Отец — алкоголик, мать просит устроить ребенка в Дом малютки. Ребенка изолировать, а сама останется с пьяницей — вот вам драма, товарищи писатели… Послать туда депутата, женщину.
Рабочий инструментального завода жалуется на плохой транспорт, требует, чтобы добавили машин на автобусной линии номер семь.
Учительница просит комнату.
Депутат Шестериков напоминает о том, что больного Савченко необходимо поместить в отделение для хроников. С хрониками беда, в больницы их берут неохотно, коек для них — в обрез, а куда-то надо устроить людей, за которыми некому ухаживать дома…
«Я, многодетная мать, приношу благодарность советской власти за заботу о моих детях…»
«Советская власть заботится о детях, а дворники занимаются вредительством. Они колют лед на улицах и посыпают песком, так что мы не можем кататься. Просим запретить им. А если насовсем нельзя, то хоть на время каникул». Подписи.
Служащий горводопровода просит комнату.
А вот анонимное послание на двух страницах, лихорадочным почерком:
«Сигнализирую, что в женском общежитии химического завода наряду с женщинами живут мужчины, мотивируя тем, что они мужья, что является вопиющим нарушением…»
«…Я, как порядочная женщина, требую немедленно…»
«…И по общественной линии разоблачить и сурово осудить…»
«…Тем более у них как у мужей стаж совершенно незначительный…»

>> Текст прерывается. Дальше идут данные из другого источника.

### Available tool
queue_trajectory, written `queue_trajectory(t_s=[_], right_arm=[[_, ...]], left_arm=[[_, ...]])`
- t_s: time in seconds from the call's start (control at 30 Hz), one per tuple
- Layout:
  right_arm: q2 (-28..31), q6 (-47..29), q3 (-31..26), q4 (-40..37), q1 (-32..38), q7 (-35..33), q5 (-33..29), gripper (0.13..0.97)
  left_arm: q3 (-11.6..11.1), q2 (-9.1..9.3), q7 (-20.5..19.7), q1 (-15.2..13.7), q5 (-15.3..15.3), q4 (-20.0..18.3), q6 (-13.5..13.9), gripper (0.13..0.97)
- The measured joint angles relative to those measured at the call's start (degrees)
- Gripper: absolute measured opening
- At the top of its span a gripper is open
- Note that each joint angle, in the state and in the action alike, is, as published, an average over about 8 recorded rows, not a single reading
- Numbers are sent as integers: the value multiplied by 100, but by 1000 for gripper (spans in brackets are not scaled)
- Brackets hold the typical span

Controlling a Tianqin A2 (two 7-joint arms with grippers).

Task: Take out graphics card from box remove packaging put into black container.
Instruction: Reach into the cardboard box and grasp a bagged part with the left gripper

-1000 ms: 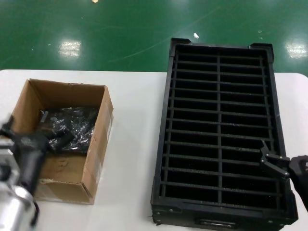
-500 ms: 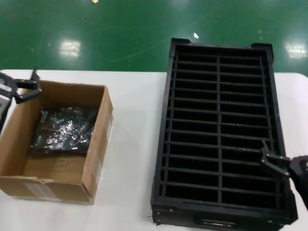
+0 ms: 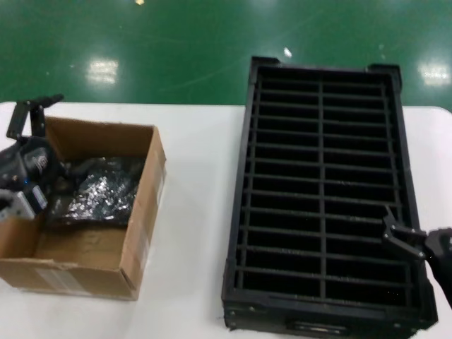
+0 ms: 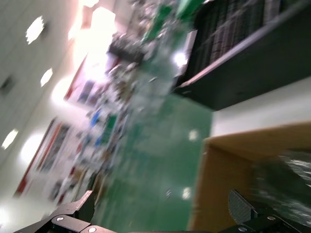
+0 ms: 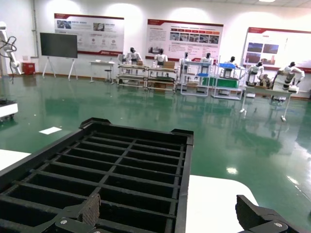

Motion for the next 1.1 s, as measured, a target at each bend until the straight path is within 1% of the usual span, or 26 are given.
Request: queue_trajectory(t_s=[0.13, 0.27, 0.4, 0.5, 0.63, 0.8, 0.97, 1.1], right_arm=[[0, 0, 0, 0, 0, 0, 0, 966], [0, 0, 0, 0, 0, 0, 0, 966], [0, 0, 0, 0, 0, 0, 0, 966], [0, 0, 0, 0, 0, 0, 0, 966], [0, 0, 0, 0, 0, 0, 0, 966], [0, 0, 0, 0, 0, 0, 0, 966], [0, 0, 0, 0, 0, 0, 0, 966], [0, 0, 0, 0, 0, 0, 0, 966]], left_arm=[[378, -362, 626, -403, -70, 974, 505, 966], [769, -626, 1113, -883, -42, 2000, 845, 966], [1116, -802, 1539, -1390, 29, 2960, 990, 966], [1350, -882, 1750, -1703, 91, 3494, 985, 966], [1626, -930, 1875, -1912, 169, 3870, 903, 966], [1862, -897, 1962, -1949, 196, 4047, 696, 966], [1963, -770, 2086, -1925, 125, 4103, 386, 966], [1971, -633, 2225, -1897, 12, 4122, 63, 966]])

Дорофея улыбнулась и вздохнула. Писал человек без чувства юмора, раздраженный и несчастный — у счастливого другие были бы слова…

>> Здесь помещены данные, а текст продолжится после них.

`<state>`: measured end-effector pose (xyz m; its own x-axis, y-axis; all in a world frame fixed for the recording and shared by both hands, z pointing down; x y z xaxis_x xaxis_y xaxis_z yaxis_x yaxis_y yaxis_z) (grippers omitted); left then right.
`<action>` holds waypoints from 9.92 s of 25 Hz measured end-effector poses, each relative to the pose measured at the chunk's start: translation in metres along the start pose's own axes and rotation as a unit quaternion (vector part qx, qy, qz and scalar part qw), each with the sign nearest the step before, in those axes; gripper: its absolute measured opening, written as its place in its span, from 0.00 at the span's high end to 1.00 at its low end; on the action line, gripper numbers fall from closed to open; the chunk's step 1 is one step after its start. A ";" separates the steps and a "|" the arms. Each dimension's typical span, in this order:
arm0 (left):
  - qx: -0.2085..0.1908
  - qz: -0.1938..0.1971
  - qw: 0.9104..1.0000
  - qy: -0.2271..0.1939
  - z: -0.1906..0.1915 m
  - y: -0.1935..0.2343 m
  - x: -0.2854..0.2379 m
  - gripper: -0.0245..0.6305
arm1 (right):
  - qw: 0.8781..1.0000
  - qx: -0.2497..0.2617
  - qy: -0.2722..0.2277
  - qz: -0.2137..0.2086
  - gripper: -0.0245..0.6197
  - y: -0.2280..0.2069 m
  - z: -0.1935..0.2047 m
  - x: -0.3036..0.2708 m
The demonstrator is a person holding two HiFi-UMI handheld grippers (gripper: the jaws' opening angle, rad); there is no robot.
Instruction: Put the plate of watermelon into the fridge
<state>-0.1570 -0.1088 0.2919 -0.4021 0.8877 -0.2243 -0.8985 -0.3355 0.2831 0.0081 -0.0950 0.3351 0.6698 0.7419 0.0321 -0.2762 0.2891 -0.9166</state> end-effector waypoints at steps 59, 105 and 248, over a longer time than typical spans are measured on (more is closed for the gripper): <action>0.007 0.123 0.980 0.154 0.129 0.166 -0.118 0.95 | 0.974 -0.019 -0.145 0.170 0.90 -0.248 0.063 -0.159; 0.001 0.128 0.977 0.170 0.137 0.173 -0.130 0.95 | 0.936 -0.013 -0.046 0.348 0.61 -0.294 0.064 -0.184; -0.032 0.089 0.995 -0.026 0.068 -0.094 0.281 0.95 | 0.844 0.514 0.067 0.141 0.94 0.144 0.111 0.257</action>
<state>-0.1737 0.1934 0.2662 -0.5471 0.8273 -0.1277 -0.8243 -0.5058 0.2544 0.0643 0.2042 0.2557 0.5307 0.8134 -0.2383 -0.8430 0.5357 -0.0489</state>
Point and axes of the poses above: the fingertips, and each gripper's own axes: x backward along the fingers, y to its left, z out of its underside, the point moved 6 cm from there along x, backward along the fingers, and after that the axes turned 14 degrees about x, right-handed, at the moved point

Вечером она идет по указанному адресу.
Приземистый двухэтажный дом старой постройки. Внизу — аптека и часовая мастерская.
Еле светит пыльная лампочка, освещая лестницу. Стертые каменные ступени. Расшатанные перила.

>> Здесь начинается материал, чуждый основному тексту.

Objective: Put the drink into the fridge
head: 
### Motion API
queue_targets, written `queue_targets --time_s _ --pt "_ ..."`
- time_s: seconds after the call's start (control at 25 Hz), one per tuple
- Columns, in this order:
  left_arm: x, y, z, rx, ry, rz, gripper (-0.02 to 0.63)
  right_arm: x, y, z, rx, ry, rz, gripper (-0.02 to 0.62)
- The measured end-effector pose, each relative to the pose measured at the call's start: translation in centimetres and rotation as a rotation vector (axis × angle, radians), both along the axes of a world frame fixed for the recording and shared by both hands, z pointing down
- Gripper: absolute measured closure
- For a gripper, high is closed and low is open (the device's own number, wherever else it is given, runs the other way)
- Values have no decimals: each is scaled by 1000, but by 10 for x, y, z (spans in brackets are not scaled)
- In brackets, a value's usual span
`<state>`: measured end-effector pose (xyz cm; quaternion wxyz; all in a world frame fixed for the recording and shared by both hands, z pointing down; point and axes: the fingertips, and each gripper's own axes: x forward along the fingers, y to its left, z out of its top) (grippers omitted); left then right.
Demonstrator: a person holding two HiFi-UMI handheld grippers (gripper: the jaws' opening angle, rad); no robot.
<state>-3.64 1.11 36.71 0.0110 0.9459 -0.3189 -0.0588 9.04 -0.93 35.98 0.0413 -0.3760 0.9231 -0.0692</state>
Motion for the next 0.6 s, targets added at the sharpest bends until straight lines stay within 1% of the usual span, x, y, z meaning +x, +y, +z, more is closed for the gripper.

Площадка. Дверь. Сюда почти не доходит свет снизу. Не видно, есть звонок или нет.
Дорофея снимает варежку и ощупывает дверь. Нет звонка, торчат две проволочки. Пахнет дезинфекцией. За дверью во все горло заливается радио: «Смейся, пая-ац…» Стучи не стучи — не услышат. Может, не заперто? Так и есть.
Радио умолкает, едва Дорофея отворяет дверь, будто это она его выключила. Шибает в нос дезинфекцией, в глаза — ярким светом лампы, голо и пустынно горящей посреди пустынной голой передней с добела вымытым дощатым полом.
Кроме лампы, единственный предмет в передней — большой плакат, на котором выделяются слова: «Лекция» и «Маяковский». На двери с дощечкой «Комендант» — замок. Из другой двери выглядывает девичья голова и скрывается.
— Девочки, лектор пришел! — слышит Дорофея.
— Это не лектор, — говорит другой голос. — Лектор мужчина. Это Люсина тетя.
— Люся, тетя пришла! — кричат голоса.
Дорофея снимает ботики. Шубку повесить не на что. Хоть бы гвоздь вбили… Она стучится в комнату, откуда выглядывали.